■ WHAT IS EXPECTED
Two lines mark the range in the entries below: the one holding "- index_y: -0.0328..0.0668" and the one holding "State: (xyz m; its". Set down those two and all lines between them, exactly.

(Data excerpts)

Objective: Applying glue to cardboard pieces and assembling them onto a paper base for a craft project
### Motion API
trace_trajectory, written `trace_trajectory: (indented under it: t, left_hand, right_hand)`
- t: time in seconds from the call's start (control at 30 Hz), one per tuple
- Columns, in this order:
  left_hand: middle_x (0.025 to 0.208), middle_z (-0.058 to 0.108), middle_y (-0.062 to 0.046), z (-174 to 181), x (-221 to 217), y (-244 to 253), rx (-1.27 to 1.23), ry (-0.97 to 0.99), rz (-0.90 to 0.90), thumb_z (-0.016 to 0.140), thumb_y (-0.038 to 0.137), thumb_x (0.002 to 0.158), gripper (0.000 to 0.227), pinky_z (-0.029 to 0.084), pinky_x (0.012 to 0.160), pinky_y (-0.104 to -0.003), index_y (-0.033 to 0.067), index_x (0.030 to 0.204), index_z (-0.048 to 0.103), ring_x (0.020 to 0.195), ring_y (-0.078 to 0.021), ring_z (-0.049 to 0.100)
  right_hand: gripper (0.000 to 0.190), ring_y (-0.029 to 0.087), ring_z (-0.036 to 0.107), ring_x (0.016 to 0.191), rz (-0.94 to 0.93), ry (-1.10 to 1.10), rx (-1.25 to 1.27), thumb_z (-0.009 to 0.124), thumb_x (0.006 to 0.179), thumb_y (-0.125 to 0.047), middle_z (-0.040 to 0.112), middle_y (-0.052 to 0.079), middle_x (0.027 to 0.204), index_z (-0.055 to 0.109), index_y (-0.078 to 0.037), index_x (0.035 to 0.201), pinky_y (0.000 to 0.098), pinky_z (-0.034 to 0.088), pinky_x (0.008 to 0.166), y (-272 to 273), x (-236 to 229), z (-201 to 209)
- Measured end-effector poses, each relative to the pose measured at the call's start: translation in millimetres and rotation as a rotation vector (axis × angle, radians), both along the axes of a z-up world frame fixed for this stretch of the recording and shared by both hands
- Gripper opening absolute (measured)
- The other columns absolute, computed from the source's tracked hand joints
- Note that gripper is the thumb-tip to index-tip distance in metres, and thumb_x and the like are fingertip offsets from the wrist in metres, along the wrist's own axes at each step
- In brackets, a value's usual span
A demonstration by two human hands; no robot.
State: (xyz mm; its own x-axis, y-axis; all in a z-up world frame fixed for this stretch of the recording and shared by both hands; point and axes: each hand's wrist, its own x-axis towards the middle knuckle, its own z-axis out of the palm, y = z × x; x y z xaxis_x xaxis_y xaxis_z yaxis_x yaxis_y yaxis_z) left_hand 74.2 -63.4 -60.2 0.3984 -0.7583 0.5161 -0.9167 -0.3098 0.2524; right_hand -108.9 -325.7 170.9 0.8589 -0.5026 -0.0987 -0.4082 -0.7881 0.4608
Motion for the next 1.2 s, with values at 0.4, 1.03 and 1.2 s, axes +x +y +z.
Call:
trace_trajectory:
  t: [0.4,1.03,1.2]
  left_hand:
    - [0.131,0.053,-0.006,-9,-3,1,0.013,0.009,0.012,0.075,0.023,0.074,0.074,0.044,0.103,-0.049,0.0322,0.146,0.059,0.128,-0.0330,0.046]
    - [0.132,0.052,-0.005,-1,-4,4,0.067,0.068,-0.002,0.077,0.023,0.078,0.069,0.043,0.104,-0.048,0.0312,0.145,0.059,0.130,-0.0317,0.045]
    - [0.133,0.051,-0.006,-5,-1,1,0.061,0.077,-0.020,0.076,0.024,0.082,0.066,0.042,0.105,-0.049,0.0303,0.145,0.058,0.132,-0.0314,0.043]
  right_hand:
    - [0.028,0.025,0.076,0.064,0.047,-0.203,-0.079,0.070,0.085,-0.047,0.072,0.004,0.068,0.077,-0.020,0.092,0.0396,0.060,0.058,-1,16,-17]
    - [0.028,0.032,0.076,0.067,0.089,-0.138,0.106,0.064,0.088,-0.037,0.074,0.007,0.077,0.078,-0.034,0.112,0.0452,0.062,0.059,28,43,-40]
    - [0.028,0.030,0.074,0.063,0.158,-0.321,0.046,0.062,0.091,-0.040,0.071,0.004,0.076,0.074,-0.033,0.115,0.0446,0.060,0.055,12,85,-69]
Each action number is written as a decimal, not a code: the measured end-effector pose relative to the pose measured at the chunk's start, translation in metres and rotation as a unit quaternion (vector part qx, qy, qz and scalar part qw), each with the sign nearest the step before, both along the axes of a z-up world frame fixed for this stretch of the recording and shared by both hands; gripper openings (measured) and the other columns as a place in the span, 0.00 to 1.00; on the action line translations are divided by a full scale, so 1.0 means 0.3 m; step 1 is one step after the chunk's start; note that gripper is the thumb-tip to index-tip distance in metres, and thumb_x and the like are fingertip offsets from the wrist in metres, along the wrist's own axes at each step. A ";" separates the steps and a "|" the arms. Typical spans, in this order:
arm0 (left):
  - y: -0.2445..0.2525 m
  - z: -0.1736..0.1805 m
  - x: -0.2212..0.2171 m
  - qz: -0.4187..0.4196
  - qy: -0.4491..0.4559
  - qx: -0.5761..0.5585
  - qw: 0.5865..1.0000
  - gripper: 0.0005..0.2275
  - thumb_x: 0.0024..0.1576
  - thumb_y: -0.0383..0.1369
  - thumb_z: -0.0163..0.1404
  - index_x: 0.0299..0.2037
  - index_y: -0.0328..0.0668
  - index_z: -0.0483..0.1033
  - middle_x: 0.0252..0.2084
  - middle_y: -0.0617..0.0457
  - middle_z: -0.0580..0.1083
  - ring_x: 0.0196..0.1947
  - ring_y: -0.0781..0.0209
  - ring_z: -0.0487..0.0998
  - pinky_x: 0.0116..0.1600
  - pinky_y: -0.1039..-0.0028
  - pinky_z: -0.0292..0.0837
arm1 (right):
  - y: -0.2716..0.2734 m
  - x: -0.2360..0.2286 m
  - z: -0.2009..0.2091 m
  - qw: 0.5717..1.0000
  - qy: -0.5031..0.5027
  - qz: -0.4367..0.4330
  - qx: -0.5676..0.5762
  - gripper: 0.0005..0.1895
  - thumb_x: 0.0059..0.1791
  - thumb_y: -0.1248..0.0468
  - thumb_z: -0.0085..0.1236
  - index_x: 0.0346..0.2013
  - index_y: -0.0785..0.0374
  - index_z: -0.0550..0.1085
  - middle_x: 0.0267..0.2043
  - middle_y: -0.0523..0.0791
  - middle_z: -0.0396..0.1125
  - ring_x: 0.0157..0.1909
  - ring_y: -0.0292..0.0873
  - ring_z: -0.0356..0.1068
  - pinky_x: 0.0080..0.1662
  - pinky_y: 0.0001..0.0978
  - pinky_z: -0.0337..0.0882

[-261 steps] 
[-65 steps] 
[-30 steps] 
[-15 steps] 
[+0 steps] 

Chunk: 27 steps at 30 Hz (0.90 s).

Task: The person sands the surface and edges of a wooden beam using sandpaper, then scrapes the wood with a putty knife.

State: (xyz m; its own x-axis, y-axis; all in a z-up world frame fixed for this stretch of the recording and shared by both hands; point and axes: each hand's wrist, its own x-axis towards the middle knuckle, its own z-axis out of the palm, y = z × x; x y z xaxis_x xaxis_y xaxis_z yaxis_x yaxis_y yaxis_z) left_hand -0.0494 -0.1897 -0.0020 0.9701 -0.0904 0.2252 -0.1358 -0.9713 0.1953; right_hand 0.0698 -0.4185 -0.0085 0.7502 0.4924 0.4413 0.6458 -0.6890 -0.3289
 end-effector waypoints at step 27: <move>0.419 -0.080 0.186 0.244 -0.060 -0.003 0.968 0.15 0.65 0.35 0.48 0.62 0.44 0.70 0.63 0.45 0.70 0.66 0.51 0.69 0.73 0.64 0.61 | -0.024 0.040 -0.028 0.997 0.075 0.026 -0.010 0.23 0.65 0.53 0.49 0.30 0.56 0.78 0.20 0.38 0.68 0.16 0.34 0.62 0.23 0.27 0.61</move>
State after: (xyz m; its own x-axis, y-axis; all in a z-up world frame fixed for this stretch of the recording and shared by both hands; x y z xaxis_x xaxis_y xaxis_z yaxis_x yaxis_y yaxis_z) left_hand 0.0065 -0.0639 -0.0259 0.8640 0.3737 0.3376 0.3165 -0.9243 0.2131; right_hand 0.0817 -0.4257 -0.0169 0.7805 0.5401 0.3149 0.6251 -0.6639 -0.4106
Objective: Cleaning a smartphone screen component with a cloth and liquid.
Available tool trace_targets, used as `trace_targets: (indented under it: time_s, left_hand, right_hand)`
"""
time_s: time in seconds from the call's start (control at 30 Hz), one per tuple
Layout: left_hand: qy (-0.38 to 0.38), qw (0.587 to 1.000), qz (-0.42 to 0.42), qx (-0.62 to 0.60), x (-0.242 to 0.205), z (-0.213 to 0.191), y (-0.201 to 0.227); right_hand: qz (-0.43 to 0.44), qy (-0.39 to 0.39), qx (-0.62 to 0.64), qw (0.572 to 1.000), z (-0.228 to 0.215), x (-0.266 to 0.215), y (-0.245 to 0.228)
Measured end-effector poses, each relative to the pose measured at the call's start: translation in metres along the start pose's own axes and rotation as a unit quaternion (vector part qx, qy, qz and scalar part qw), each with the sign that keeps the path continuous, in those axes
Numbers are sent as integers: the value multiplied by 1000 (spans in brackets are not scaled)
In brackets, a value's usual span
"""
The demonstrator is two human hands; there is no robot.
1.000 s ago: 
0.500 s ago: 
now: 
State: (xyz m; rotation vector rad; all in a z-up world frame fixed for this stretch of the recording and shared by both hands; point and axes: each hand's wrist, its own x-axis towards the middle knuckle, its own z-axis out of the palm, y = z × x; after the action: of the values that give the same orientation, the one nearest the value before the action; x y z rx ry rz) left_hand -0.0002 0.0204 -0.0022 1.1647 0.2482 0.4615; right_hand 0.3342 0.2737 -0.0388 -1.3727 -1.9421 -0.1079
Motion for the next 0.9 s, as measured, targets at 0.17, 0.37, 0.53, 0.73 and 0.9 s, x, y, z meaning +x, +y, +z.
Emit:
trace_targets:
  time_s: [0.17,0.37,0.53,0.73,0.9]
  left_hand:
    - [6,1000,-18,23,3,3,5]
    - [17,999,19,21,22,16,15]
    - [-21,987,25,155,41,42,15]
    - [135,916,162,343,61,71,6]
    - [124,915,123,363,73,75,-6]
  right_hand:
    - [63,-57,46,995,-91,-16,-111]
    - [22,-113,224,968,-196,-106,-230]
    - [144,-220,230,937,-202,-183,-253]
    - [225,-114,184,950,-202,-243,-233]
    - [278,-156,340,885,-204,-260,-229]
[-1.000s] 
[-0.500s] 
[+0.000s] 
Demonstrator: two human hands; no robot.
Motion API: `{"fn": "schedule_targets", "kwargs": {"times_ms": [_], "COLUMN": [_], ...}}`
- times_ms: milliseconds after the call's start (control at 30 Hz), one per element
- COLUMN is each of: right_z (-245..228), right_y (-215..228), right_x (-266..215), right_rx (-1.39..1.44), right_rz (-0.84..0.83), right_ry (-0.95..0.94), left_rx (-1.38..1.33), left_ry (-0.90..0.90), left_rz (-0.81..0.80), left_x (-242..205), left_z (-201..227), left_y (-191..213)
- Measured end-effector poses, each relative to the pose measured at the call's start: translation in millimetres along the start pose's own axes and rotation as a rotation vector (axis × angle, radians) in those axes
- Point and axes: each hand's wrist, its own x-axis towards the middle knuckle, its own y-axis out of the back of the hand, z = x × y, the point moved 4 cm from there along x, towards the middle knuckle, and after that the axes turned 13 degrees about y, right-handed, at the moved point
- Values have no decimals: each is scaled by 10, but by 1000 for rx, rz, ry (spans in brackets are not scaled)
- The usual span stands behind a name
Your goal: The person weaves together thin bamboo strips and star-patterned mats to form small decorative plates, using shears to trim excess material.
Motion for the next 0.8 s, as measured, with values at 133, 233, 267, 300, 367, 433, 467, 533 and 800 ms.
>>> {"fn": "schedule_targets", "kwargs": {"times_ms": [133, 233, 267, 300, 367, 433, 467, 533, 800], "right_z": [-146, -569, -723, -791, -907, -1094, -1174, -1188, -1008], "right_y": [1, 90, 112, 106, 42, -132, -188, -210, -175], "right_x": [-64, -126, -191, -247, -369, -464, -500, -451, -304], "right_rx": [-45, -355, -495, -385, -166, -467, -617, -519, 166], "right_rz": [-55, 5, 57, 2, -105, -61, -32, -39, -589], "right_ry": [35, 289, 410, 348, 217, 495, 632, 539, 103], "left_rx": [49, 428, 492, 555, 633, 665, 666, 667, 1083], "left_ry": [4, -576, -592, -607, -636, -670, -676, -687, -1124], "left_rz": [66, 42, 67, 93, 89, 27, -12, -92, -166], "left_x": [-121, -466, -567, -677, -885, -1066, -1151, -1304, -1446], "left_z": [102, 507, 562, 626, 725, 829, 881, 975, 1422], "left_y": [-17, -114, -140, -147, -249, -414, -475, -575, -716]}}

■ EXERCISE RESULT
  - index_y: -0.0328..0.0668
  - index_z: -0.0483..0.1033
  - middle_x: 0.0252..0.2084
  - middle_y: -0.0617..0.0457
  - middle_z: -0.0580..0.1083
  - ring_x: 0.0196..0.1947
  - ring_y: -0.0781..0.0209
  - ring_z: -0.0487..0.0998
  - pinky_x: 0.0116..0.1600
  - pinky_y: -0.1039..-0.0028
  - pinky_z: -0.0292..0.0837
arm1 (right):
  - y: -0.2716..0.2734 m
  - x: -0.2360..0.2286 m
  - z: -0.2009..0.2091 m
  - qw: 0.5717..1.0000
  - qy: -0.5031..0.5027
  - qz: -0.4367..0.4330
  - qx: -0.5676..0.5762
  - gripper: 0.0005..0.1895
  - thumb_x: 0.0059..0.1791
  - thumb_y: -0.1248..0.0468
  - thumb_z: -0.0085..0.1236
  - index_x: 0.0346..0.2013
  - index_y: -0.0785..0.0374
  - index_z: -0.0550..0.1085
  - middle_x: 0.0267..0.2043
  - middle_y: -0.0523..0.0791
  - middle_z: -0.0396..0.1125
  - ring_x: 0.0157..0.1909
  - ring_y: -0.0292..0.0873
  - ring_z: -0.0356..0.1068
  - pinky_x: 0.0080..0.1662
  - pinky_y: 0.0001..0.0978
  - pinky_z: -0.0337..0.0882

[-261 steps] 
[-65 steps] 
[-30 steps] 
[-15 steps] 
[+0 steps] 

Chunk: 27 steps at 30 Hz (0.90 s).

Task: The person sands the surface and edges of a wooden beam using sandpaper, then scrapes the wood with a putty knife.

State: (xyz m; its own x-axis, y-axis; all in a z-up world frame fixed for this stretch of the recording and shared by both hands; point and axes: each hand's wrist, its own x-axis towards the middle knuckle, its own z-axis out of the palm, y = z × x; x y z xaxis_x xaxis_y xaxis_z yaxis_x yaxis_y yaxis_z) left_hand -0.0494 -0.1897 -0.0020 0.9701 -0.0904 0.2252 -0.1358 -0.9713 0.1953; right_hand 0.0698 -0.4185 -0.0085 0.7502 0.4924 0.4413 0.6458 -0.6890 -0.3289

This exercise has been answered in full.